In Des Moines, after Carter won the Iowa caucuses, the state’s Democratic chairman — who was neutral in the race — was asked if he thought many Iowans had misunderstood Georgia’s abortion position.
“Misunderstood, misunderstood? Carter has three different positions on this,” the party leader replied.
One morning, while campaigning at the Wisconsin elementary school in Milwaukee, I overheard Carter outline a stance on school bus service that seemed to appeal to a predominantly black church community.
Then, at noon, speaking to white voters in a bowling alley, he received a nod of approval, claiming that bus travel should be voluntary and locally controlled.
Carter’s winning campaign built on the thesis that voters, especially in 1976, were not really concerned about how specific the presidential candidates were on these issues.
“What voters are looking for,” he said in a television interview, “is someone who can lead government competently, who understands their problems and who is telling the truth. … We are not dealing with ideologies this year.”
I found it easy and exciting to cover Carter. Unlike many politicians then and especially now, he was very approachable and not afraid to joke with reporters. In the early days of the campaign, he traveled many miles to be interviewed by a newspaper reporter from a small town in Iowa. He later set up routine press conferences on downtown sidewalks.

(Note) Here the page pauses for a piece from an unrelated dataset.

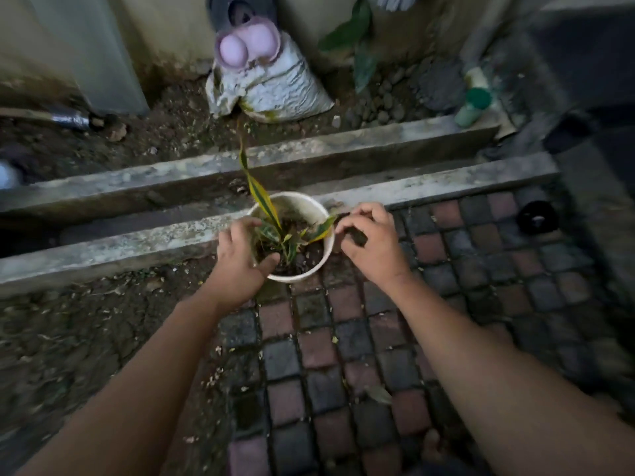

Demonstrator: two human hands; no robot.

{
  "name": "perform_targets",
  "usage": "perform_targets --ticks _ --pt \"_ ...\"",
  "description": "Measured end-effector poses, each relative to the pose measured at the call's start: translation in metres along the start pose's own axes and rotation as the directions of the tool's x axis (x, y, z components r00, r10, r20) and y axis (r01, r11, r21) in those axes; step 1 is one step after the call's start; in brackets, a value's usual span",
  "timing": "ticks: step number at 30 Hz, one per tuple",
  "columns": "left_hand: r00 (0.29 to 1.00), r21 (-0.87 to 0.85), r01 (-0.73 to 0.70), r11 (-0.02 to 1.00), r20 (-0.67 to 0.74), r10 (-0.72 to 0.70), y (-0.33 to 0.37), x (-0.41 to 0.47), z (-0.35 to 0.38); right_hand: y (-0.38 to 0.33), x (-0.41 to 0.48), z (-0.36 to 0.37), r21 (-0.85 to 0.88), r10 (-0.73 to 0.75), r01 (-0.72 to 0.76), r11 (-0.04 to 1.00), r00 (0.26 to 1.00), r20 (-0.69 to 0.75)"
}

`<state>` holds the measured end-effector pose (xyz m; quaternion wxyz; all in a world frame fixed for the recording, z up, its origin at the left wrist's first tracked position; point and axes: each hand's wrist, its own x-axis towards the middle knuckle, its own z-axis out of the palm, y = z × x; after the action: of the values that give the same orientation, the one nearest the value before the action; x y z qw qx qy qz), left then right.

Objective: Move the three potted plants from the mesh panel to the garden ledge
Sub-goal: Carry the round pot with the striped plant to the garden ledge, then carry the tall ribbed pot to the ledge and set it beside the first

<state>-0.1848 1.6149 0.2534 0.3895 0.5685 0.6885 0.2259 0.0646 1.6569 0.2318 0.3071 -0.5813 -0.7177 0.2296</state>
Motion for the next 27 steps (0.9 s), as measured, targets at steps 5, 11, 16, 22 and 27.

He realized that this is a way for a candidate to engage with the public.
Carter was a farm boy at heart, but showed in elementary school in Illinois that he could also deal with machine bosses – namely Chicago Mayor Richard J. Daley. Elsewhere, Carter attacked political professionals. But in Chicago, he and Daley developed a strong political alliance.
At the other end of the world there was the charming and cozy Plains with 683 inhabitants. One fascinating day, I accompanied Carter to his hometown.
City dwellers gathered around a loading dock to watch reporters, seated in swings and rocking chairs, quizzing the future president. A freight train interrupted.
“We have to wait for the train to pass. That doesn’t happen often,” Carter said. “But it’s a Plains custom to watch the train go by.”
I remember Carter in 1976 for his energy and confidence—a small-town peanut farmer who knew he could take on the big boys.
And I’ll always picture that eternal, welcoming grin.